[Start of Attachment]

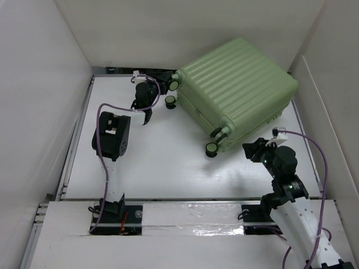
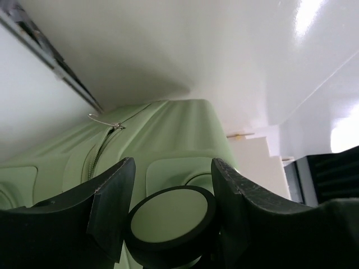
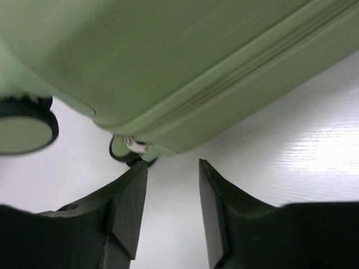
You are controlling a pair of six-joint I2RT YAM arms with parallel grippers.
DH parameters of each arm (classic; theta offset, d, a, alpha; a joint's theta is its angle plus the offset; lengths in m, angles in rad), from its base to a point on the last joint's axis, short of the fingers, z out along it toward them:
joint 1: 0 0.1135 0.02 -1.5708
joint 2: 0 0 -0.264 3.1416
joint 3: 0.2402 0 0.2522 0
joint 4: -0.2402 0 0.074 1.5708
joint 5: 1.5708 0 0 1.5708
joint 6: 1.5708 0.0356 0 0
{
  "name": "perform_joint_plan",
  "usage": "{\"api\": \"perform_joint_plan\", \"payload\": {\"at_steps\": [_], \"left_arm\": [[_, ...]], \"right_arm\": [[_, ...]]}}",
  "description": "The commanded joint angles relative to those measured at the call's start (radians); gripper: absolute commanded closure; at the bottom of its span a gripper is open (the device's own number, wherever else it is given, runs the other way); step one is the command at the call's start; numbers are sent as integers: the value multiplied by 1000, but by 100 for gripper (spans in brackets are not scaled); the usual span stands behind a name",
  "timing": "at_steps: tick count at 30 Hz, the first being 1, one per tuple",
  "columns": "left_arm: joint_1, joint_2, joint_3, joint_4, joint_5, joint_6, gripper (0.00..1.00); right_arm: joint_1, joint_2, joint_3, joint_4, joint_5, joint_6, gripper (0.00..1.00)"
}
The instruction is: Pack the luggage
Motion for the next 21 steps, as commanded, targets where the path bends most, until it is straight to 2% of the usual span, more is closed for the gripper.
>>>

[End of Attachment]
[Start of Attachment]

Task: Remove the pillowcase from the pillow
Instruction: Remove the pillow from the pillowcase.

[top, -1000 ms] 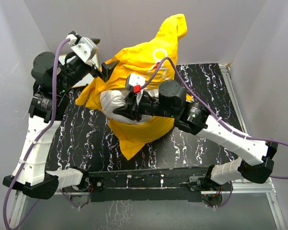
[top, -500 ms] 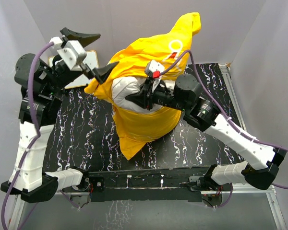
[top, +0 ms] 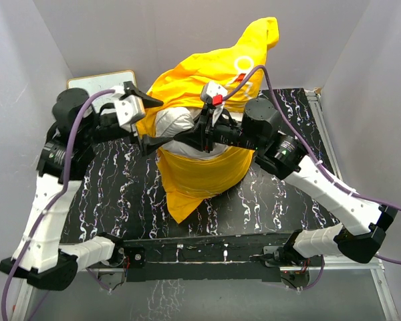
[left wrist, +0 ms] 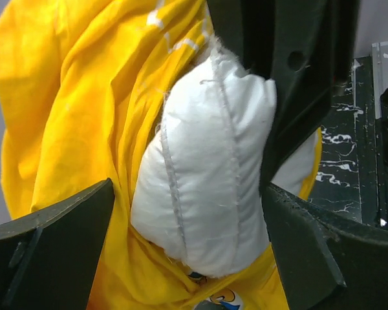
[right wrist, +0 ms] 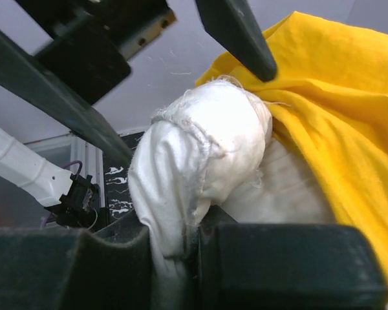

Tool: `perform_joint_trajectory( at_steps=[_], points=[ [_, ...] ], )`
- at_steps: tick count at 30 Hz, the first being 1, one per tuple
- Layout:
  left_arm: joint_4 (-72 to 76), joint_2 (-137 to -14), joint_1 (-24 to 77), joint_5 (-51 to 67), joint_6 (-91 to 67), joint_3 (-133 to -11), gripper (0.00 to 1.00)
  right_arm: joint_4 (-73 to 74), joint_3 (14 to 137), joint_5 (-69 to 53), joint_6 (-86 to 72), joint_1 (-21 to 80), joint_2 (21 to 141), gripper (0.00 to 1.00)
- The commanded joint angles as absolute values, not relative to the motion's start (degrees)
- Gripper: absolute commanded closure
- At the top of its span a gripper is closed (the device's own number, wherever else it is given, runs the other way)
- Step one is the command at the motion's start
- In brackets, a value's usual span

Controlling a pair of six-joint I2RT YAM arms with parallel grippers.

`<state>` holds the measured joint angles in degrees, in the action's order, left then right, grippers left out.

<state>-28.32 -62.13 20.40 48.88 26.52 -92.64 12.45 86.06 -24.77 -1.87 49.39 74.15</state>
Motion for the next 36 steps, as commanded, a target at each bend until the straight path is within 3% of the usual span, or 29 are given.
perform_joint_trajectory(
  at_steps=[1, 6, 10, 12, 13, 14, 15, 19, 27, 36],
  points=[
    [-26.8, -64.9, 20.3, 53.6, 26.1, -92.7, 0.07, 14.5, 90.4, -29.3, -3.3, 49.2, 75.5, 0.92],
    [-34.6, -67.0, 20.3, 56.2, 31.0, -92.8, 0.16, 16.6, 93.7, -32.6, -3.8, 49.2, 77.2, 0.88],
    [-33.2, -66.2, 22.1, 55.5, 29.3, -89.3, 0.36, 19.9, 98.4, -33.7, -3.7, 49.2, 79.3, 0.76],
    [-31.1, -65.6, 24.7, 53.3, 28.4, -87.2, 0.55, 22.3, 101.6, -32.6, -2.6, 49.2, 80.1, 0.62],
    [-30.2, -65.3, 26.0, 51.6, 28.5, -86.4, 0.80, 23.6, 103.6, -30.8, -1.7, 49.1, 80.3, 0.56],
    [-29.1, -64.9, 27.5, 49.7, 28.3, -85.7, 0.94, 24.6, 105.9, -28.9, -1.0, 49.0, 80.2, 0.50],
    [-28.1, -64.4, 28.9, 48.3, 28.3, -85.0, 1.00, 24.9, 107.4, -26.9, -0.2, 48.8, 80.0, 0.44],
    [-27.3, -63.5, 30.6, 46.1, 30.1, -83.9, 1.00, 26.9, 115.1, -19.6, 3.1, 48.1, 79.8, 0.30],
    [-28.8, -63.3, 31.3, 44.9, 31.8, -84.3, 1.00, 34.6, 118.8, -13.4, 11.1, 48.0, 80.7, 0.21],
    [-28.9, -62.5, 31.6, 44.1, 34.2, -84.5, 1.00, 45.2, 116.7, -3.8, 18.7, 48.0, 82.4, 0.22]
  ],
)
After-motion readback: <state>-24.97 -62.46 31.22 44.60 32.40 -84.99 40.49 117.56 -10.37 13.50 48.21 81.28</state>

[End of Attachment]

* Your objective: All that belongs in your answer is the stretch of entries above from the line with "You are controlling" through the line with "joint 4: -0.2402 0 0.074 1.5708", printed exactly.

* Task solution:
You are controlling a pair of six-joint I2RT YAM arms with parallel grippers.
DH parameters of each arm (classic; theta offset, d, a, alpha; a joint's theta is its angle plus the offset; lengths in m, angles in rad), from its base to a point on the last joint's axis, short of the fingers, z out along it toward them:
joint 1: 0 0.1135 0.02 -1.5708
joint 2: 0 0 -0.264 3.1416
joint 3: 0.2402 0 0.2522 0
joint 4: -0.2402 0 0.074 1.5708

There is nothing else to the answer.